> [Exercise brief] Return every line below exactly, without dropping any.

> [The data]
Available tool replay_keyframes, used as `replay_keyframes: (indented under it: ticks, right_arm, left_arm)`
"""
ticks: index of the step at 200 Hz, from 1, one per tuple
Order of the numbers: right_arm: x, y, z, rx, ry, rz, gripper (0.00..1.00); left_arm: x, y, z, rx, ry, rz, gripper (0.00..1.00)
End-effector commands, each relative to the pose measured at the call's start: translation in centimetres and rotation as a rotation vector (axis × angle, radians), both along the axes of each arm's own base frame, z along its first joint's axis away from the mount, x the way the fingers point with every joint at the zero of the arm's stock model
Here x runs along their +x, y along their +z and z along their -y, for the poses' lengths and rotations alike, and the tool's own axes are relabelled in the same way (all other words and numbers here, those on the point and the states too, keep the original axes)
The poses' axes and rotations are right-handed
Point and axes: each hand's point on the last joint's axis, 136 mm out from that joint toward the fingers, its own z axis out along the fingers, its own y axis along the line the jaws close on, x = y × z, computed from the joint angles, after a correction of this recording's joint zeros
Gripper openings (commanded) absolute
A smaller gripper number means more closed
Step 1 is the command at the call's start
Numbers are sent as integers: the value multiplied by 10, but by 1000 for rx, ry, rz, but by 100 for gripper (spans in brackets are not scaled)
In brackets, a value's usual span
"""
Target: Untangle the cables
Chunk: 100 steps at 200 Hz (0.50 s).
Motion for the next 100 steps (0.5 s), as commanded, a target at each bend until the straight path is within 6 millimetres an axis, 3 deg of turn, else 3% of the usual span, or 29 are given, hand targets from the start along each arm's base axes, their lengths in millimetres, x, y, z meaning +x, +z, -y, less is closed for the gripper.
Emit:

> [Expected answer]
Available tool replay_keyframes, used as `replay_keyframes: (indented under it: ticks, right_arm, left_arm)`
"""
ticks: index of the step at 200 Hz, from 1, one per tuple
Order of the numbers: right_arm: x, y, z, rx, ry, rz, gripper (0.00..1.00); left_arm: x, y, z, rx, ry, rz, gripper (0.00..1.00)
End-effector commands, each relative to the pose measured at the call's start: translation in centimetres and rotation as a rotation vector (axis × angle, radians), both along the axes of each arm's own base frame, z along its first joint's axis away from the mount, x the way the fingers point with every joint at the zero of the arm's stock model
Here x runs along their +x, y along their +z and z along their -y, for the poses' lengths and rotations alike, and the tool's own axes are relabelled in the same way (all other words and numbers here, those on the point and the states too, keep the original axes)
The poses' axes and rotations are right-handed
Point and axes: each hand's point on the last joint's axis, 136 mm out from that joint toward the fingers, its own z axis out along the fingers, its own y axis along the line the jaws close on, x = y × z, computed from the joint angles, after a correction of this recording's joint zeros
Gripper openings (commanded) absolute
A smaller gripper number means more closed
Step 1 is the command at the call's start
Numbers are sent as integers: the value multiplied by 10, but by 1000 for rx, ry, rz, but by 100 for gripper (spans in brackets are not scaled)
In brackets, a value's usual span
"""
Target: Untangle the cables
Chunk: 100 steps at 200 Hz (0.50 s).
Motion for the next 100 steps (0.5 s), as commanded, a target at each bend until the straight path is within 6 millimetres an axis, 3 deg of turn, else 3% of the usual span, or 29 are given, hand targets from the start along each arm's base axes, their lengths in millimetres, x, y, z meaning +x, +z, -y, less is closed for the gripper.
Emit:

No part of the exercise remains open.